Transfusions of young blood could reverse the ageing process and even cure Alzheimer's disease, American scientists believe.
In a breakthrough that could herald a new dawn in anti-ageing treatments, researchers found that young blood "recharges" the brain, forms new blood vessels and improves memory and learning.
Meanwhile, scientists at Harvard University discovered that a "youth protein" which circulates in the blood is responsible for keeping the brain and muscles young and strong.
The protein, known as "GDF11", is present in the bloodstream in large quantities when we are young but peters out as we age. Although both the discoveries were made in mice, researchers are hoping to begin human trials in the next two to three years, in studies that could bring rapid improvements for human longevity and health.
“This should give us all hope for a healthier future,” said Prof Doug Melton, from Harvard's department of stem cell and regenerative biology.
“We all wonder why we were stronger and mentally more agile when young, and these two unusually exciting papers actually point to a possible answer.
“There seems to be little question that GDF11 has an amazing capacity to restore ageing muscle and brain function.”
Last year the team discovered that the protein could repair damaged hearts.
But the new study showed that raising the levels of the GDF11 protein in older mice improved the function of every organ in the body.

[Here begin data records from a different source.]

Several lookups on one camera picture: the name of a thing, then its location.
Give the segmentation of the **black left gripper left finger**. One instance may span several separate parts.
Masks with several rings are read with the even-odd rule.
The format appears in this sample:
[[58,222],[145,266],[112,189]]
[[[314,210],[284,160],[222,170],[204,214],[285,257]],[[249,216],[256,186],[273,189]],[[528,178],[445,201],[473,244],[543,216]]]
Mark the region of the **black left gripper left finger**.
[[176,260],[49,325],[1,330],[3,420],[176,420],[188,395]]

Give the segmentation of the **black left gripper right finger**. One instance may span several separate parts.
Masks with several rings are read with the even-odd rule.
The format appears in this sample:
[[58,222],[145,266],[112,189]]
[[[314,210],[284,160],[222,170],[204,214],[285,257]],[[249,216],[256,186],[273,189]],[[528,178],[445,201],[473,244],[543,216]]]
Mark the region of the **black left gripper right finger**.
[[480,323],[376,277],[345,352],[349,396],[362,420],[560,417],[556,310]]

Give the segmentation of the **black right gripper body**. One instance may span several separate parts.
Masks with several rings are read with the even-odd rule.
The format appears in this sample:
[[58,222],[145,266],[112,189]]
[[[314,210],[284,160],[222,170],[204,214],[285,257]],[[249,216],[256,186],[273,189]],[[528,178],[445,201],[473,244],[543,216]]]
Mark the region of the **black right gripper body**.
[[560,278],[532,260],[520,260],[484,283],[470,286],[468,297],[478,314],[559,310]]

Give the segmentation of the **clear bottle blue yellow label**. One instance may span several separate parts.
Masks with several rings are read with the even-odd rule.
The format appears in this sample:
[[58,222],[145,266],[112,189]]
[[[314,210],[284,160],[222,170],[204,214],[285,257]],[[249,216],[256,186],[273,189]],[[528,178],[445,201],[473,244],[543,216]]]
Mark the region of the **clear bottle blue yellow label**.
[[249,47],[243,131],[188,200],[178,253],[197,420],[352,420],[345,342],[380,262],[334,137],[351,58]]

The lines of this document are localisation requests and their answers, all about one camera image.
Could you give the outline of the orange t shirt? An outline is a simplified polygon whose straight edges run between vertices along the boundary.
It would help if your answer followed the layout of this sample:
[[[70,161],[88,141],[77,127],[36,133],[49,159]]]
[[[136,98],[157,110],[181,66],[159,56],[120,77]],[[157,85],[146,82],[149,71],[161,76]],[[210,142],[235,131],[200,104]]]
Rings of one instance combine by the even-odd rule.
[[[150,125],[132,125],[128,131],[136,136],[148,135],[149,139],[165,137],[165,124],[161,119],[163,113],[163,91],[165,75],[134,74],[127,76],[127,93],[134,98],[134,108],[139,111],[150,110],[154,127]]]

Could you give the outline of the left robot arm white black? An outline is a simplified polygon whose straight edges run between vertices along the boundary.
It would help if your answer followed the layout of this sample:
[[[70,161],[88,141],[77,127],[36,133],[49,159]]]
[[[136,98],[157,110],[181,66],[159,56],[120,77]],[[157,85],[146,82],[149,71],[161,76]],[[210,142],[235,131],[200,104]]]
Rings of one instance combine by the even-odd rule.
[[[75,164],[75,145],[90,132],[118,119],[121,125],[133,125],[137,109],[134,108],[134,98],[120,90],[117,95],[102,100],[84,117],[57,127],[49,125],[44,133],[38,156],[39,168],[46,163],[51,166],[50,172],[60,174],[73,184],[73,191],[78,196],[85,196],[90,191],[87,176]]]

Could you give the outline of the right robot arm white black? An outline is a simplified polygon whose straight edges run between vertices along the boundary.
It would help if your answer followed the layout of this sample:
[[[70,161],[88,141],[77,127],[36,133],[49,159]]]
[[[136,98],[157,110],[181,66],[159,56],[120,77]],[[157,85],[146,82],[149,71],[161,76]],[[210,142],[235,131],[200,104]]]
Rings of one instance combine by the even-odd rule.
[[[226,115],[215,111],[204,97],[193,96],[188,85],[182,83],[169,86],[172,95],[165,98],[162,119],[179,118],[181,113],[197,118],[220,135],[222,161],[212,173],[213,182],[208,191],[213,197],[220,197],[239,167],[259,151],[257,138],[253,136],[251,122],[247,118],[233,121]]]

Prof Lee Rubin, a Harvard stem cell biologist, added: “We do think that, at least in principle, there will be a way to reverse some of the decline of ageing with a single protein. It isn't out of the question that GDF11, or a drug developed from it, might be worthwhile in (treating) Alzheimer's disease.”

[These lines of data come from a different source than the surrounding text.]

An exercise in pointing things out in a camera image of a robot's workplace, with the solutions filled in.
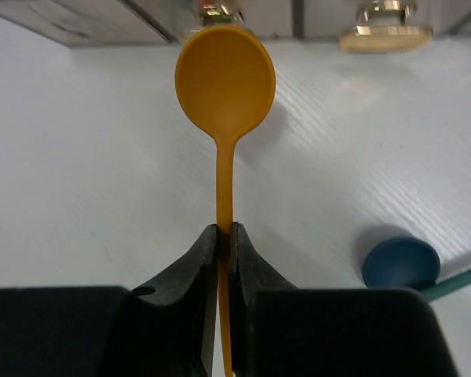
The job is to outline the dark blue plastic spoon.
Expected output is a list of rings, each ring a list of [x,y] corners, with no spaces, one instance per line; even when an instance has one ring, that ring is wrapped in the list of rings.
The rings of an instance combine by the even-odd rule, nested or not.
[[[440,270],[440,258],[432,246],[417,238],[399,236],[373,247],[361,272],[368,288],[421,290],[435,284]]]

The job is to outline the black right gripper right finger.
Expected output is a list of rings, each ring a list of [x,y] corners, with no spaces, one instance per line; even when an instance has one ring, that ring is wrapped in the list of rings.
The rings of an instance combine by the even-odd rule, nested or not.
[[[436,316],[408,289],[300,289],[230,235],[228,297],[237,376],[456,376]]]

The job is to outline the yellow plastic spoon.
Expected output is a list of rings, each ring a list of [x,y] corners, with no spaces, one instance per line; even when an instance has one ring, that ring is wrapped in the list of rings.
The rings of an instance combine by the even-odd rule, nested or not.
[[[269,113],[276,73],[266,48],[251,32],[217,25],[185,43],[176,64],[175,89],[185,115],[216,145],[218,308],[224,373],[232,376],[228,262],[235,148]]]

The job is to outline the teal plastic fork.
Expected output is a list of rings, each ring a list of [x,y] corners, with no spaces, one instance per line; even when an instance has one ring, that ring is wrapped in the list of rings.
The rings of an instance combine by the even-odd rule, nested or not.
[[[426,301],[432,302],[461,290],[464,287],[468,287],[469,285],[471,285],[471,269],[459,273],[450,279],[442,280],[438,284],[427,287],[421,291],[421,295]]]

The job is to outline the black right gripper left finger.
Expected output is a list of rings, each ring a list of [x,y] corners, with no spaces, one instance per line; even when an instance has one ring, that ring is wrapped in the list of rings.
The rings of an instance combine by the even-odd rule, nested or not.
[[[208,376],[217,228],[134,288],[0,288],[0,376]]]

It is likely that the protein is at least partly responsible for the parallel finding by Stanford University that young blood can reverse the signs of ageing.
In the study, the blood of three-month-old mice was repeatedly injected into 18-month-old mice near the end of their natural life span. The “vampire therapy” improved the performance of the elderly mice in memory and learning tasks. Structural, molecular and functional changes were also seen in their brains, the study published in the journal ‘Science’ found.
If the same were seen in humans, it could lead to new therapies for recharging our ageing brains and novel drugs for treating dementia.
Ageing mice given eight infusions of young blood over three weeks improved their performance in mental tests such as locating a hidden platform in a water maze.
Tony Wyss-Coray, from Stanford University, the lead researcher.
“You don't need to know anything about how the brain works. You just give an old mouse young blood and see if the animal is smarter than before.
“It's just that nobody did it,” Dr Wyss-Coray added.